Records supplied >>
----------

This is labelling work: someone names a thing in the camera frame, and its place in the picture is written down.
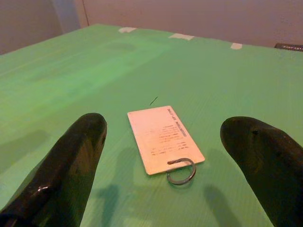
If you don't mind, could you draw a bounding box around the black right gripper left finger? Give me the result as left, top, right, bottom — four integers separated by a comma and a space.
0, 113, 108, 227

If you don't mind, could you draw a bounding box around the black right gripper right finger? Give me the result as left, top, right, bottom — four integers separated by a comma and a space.
219, 116, 303, 227

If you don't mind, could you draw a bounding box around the metal key ring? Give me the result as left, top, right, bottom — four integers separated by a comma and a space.
166, 157, 197, 186

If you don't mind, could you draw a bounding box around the white key card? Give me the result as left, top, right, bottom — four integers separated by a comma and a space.
127, 105, 205, 176

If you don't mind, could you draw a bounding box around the green corrugated plastic sheet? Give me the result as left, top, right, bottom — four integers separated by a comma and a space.
0, 23, 303, 227

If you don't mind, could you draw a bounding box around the black strip with white print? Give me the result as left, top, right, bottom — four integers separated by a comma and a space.
274, 43, 303, 52

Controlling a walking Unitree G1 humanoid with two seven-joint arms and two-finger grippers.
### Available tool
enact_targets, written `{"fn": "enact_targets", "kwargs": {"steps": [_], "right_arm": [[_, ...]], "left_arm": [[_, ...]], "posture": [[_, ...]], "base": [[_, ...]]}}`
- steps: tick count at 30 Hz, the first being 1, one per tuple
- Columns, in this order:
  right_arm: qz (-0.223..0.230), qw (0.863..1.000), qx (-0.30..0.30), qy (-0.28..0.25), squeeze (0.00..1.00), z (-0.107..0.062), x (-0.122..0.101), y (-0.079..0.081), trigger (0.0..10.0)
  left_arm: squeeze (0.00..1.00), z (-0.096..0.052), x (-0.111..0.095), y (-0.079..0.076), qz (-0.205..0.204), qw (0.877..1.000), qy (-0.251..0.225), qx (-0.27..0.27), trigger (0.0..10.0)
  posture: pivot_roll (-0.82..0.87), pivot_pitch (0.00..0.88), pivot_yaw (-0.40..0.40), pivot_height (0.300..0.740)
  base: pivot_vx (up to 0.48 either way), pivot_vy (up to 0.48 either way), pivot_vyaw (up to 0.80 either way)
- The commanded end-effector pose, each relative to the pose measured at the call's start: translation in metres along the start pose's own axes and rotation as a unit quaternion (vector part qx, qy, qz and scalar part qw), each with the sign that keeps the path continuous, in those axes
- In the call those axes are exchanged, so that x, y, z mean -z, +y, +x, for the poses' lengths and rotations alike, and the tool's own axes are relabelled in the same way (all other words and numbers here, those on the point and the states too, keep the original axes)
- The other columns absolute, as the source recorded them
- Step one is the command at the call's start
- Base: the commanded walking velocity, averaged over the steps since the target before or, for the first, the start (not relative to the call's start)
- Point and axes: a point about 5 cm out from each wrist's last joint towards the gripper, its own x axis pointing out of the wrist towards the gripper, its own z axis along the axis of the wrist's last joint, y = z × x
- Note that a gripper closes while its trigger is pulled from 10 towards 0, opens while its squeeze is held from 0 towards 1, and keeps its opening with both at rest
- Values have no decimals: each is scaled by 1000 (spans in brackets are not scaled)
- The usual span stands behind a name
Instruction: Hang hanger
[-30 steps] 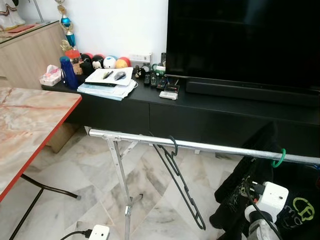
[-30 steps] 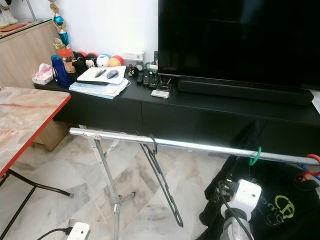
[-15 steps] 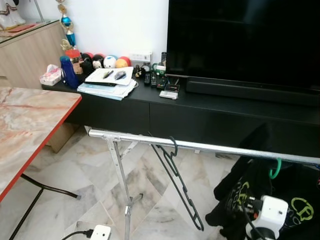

----------

Task item >>
The entries above need to be transcribed exactly, with the images left out.

Your solution >>
This is labelling work: someone names a thing in the camera frame, and its place in the picture is written down.
If you don't mind, could you draw a bounding box around the black right gripper left finger? Give me the result as left, top, right, bottom — four integers separated by a comma and a space.
0, 113, 108, 227

If you don't mind, could you draw a bounding box around the black right gripper right finger? Give me the result as left, top, right, bottom — four integers separated by a comma and a space.
219, 116, 303, 227

If you don't mind, could you draw a bounding box around the metal key ring? Give me the result as left, top, right, bottom — four integers separated by a comma and a space.
166, 157, 197, 186

If you don't mind, could you draw a bounding box around the white key card? Give me the result as left, top, right, bottom — four integers separated by a comma and a space.
127, 105, 205, 176

If you don't mind, could you draw a bounding box around the green corrugated plastic sheet? Give me the result as left, top, right, bottom — four integers separated by a comma and a space.
0, 23, 303, 227

If you don't mind, could you draw a bounding box around the black strip with white print? Give me the result as left, top, right, bottom — four integers separated by a comma and a space.
274, 43, 303, 52

Controlling a walking Unitree G1 humanoid with two seven-joint arms and two-finger grippers.
### Available tool
enact_targets, written `{"fn": "enact_targets", "kwargs": {"steps": [_], "right_arm": [[_, ...]], "left_arm": [[_, ...]], "posture": [[_, ...]], "base": [[_, ...]]}}`
- steps: tick count at 30 Hz, the first being 1, one per tuple
- Columns, in this order:
  right_arm: qz (-0.223..0.230), qw (0.863..1.000), qx (-0.30..0.30), qy (-0.28..0.25), squeeze (0.00..1.00), z (-0.107..0.062), x (-0.122..0.101), y (-0.079..0.081), trigger (0.0..10.0)
  left_arm: squeeze (0.00..1.00), z (-0.096..0.052), x (-0.111..0.095), y (-0.079..0.076), qz (-0.205..0.204), qw (0.877..1.000), qy (-0.251..0.225), qx (-0.27..0.27), trigger (0.0..10.0)
  posture: pivot_roll (-0.82..0.87), pivot_pitch (0.00..0.88), pivot_yaw (-0.40..0.40), pivot_height (0.300..0.740)
  base: pivot_vx (up to 0.48 either way), pivot_vy (up to 0.48 either way), pivot_vyaw (up to 0.80 either way)
- The commanded end-effector pose, each relative to the pose measured at the call's start: translation in metres along the start pose's own axes and rotation as a unit quaternion (vector part qx, qy, qz and scalar part qw), each with the sign that keeps the path continuous, in those axes
- In the call those axes are exchanged, so that x, y, z mean -z, +y, +x, for the poses' lengths and rotations alike, and the tool's own axes are relabelled in the same way (all other words and numbers here, those on the point and the states too, keep the original axes)
- The other columns absolute, as the source recorded them
- Step one is the command at the call's start
- Base: the commanded walking velocity, averaged over the steps since the target before or, for the first, the start (not relative to the call's start)
- Point and axes: a point about 5 cm out from each wrist's last joint towards the gripper, its own x axis pointing out of the wrist towards the gripper, its own z axis along the axis of the wrist's last joint, y = z × x
- Note that a gripper closes while its trigger is pulled from 10 towards 0, opens while its squeeze is held from 0 towards 1, and keeps its opening with both at rest
- Values have no decimals: each is scaled by 1000 (spans in brackets are not scaled)
- The usual span stands behind a name
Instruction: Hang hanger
[-30 steps] 
[-30 steps] 
[-15 steps] 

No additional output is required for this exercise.